# Visit with Chuck Acker



## John D. (Oct 19, 2008)

Since I have to be in the Green Bay /Appleton area for work for 10 days I had to make a little side trip. Chuck was at the Greenhouse and was a gracious host. They are building new greenhouses and will take the older less insulated one out of service shortly. Those to be upgraded later. The red Phrags are actually a deeper color than the camera captured. The Paph concolor and the Masdie are going home with me on the plane at the end of next week.
Enjoy


----------



## JeanLux (Oct 19, 2008)

thanks for the interesting picts!!! the new houses look great, there must be lots of SPACE available soon!! and nice plant selection; I am still looking for this concolor!
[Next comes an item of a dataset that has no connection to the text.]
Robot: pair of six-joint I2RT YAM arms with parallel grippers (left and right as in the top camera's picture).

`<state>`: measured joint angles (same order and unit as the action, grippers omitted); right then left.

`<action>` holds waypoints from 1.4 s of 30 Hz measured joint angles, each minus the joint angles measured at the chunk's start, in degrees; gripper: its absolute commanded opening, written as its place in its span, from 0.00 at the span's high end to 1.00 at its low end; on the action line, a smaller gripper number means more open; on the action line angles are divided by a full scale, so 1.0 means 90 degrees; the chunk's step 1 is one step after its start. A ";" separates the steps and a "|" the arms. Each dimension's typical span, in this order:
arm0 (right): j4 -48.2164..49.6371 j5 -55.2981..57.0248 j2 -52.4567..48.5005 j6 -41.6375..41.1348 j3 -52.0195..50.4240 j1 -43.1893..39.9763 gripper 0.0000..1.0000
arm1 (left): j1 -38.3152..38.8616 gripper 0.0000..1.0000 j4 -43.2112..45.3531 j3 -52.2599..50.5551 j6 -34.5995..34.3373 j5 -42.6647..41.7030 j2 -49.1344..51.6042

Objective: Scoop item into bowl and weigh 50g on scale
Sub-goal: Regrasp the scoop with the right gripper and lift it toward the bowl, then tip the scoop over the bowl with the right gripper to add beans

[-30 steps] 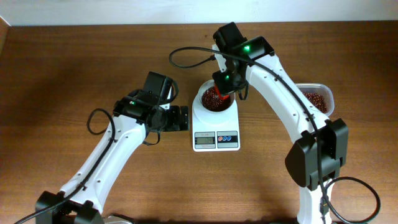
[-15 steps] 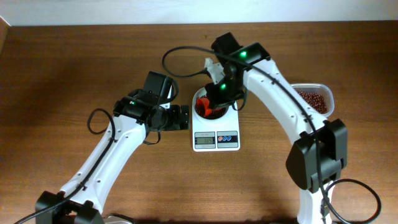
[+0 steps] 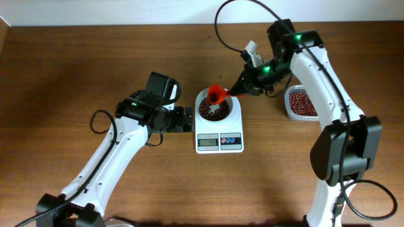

Jean


----------



## Bolero (Oct 19, 2008)

Thanks for sharing the photos, love them all.


----------



## Heather (Oct 19, 2008)

Great Don Wimber! 
I hope Chuck's doing well - I know he's had a tough year.


----------



## likespaphs (Oct 19, 2008)

neat. thanks.


----------



## Yoyo_Jo (Oct 19, 2008)

Great photos! Love the Acker's Fu Manchu.


----------



## nikv (Oct 19, 2008)

Thank you for sharing these photos with us!


----------



## SlipperKing (Oct 19, 2008)

Yes, that Acker's Fu Manchu is sweet. Thanks for the show


----------



## Grandma M (Oct 19, 2008)

Ohhhhhhhhh Fu Manchu is a MUST HAVE on my list.

Thanks for the pics. Your side trip must have been real treat for you. 

Marilyn


----------



## Greenpaph (Oct 19, 2008)

Great photos!

thanks


----------



## Wendy (Oct 19, 2008)

Nice....I'll take one of those Paph sanderianum please. :drool:


----------



## Gilda (Oct 19, 2008)

I am green with envy !! I would love to visit there ! The new greenhouses look great !! Thanks for letting me live vicariously through your visit !!


----------



## paphioboy (Oct 19, 2008)

Looks like you had great fun, John..  Just curious, does vanilla planifolia flower at such a small size..? Is that a miniature variety..? Thx..


----------



## goldenrose (Oct 19, 2008)

I bet you had a good time, I was up there a couple of times last summer. The new ones must be to the far right when looking at the picture?


----------



## SlipperFan (Oct 19, 2008)

Yoyo_Jo said:


> Great photos! Love the Acker's Fu Manchu.


Me too!!!


----------



## Nutz4Paphs (Oct 19, 2008)

Im with Wendy - I could haul loads of sanderianum out of there and it still wouldn't be enough for me. I know...I know...Im a glutton. 
Beautiful greenhouses too!


----------



## John D. (Oct 19, 2008)

Yes, the new construction is to the right. All the plants are currently in the glass glazed greenhouses to the left. The ones to the right are the multilayer new plastics. You can see the framing since the sidewalls and roofs are not complete. It was a fun trip.


----------



## NYEric (Oct 20, 2008)

Looks like fun! I can't believe those variegated vanilla plants were only $20 at that size, I paid $18 for 1/4 that size! :viking: Thanx for sharing.


----------



## biothanasis (Oct 21, 2008)

Great pics! Thanks


----------



## Corbin (Oct 23, 2008)

Thanks for the great pics.


----------



## toddybear (Oct 23, 2008)

Great tour! I'd be broke when I left!


----------



## goldenrose (Oct 23, 2008)

You'd get ALOT for your money!


----------